[ACTION ITEM]:
Search the data below for the word "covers" and copy each line that holds it.

━━━━━━━━━━━━━━━━━━━━

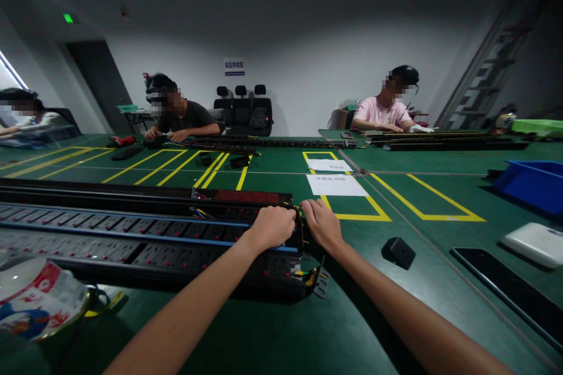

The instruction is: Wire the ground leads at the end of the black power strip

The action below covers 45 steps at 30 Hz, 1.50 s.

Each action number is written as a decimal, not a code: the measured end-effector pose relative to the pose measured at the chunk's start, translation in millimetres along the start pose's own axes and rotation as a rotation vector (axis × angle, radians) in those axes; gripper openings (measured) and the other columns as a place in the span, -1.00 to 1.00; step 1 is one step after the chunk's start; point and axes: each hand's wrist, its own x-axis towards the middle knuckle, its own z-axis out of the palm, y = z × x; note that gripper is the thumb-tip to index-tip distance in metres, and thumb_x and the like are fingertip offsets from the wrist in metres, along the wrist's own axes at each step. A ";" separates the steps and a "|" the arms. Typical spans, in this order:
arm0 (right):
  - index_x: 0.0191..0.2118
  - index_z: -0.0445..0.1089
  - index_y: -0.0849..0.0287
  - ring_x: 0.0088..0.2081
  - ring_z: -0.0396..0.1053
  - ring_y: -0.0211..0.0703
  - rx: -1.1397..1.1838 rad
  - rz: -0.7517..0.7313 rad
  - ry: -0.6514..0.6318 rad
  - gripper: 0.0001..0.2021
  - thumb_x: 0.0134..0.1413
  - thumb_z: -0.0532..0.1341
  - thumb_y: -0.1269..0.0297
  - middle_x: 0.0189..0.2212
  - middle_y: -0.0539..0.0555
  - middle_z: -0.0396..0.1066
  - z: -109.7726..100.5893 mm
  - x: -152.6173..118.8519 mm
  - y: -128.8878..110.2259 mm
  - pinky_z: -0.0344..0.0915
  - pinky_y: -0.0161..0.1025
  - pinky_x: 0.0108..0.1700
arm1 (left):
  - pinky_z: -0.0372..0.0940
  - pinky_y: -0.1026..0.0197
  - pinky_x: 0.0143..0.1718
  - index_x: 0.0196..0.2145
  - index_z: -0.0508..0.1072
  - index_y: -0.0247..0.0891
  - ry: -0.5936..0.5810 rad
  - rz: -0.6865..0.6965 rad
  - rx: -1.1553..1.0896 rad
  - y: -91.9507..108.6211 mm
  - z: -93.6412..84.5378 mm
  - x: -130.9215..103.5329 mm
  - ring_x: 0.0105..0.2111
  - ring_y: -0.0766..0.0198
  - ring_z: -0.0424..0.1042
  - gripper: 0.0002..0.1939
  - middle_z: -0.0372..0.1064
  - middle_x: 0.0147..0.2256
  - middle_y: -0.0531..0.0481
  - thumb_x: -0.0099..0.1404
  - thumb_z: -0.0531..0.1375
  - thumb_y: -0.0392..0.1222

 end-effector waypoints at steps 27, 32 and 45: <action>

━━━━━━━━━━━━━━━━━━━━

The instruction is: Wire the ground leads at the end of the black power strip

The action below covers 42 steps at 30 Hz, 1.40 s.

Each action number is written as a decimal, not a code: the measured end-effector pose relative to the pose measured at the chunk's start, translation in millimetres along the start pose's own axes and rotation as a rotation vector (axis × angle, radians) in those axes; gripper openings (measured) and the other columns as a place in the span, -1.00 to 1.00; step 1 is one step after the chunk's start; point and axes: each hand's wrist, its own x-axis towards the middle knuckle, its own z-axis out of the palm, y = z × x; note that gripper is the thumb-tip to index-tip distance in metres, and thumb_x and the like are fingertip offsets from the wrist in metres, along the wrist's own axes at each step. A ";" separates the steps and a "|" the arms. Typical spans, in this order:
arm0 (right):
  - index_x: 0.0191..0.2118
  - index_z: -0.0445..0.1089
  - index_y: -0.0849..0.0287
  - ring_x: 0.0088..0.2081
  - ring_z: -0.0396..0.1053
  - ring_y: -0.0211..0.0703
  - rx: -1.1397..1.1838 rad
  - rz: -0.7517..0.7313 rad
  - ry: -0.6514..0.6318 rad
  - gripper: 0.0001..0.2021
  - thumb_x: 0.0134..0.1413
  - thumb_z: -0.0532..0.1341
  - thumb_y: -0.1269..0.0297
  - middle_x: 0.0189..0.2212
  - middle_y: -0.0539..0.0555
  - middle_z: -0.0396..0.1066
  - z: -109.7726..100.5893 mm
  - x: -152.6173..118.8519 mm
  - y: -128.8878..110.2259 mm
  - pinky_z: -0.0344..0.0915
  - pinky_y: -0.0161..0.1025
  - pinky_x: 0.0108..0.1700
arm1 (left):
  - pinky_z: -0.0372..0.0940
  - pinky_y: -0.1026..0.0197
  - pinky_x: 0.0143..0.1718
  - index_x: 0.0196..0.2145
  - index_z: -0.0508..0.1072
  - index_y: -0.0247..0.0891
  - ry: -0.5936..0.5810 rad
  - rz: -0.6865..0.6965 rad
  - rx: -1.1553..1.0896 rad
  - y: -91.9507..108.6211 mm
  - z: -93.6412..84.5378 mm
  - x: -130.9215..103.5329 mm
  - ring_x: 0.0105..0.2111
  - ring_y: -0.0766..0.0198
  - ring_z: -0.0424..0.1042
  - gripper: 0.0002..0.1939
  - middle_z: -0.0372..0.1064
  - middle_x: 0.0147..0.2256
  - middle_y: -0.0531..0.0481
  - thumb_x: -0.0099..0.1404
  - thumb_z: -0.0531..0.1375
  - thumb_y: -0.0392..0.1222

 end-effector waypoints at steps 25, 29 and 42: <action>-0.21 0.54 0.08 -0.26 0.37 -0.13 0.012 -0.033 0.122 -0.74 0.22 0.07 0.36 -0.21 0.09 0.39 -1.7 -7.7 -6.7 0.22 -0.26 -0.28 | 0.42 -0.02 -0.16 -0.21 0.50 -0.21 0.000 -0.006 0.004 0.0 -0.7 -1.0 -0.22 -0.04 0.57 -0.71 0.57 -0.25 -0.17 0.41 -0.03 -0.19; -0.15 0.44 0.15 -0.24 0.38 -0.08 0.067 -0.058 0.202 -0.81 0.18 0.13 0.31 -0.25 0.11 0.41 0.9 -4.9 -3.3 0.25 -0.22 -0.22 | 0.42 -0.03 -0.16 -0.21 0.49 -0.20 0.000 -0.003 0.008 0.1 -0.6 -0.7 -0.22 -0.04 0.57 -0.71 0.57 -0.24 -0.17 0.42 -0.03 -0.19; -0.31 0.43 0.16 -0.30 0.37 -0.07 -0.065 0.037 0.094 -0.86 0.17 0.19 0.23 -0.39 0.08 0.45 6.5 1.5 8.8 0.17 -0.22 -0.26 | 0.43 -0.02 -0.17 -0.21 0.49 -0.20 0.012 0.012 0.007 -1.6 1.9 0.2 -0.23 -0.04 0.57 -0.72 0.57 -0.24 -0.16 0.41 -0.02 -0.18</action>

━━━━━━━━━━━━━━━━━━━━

[RESPONSE]:
The action below covers 45 steps at 30 Hz, 1.50 s.
The action below covers 42 steps at 30 Hz, 1.40 s.

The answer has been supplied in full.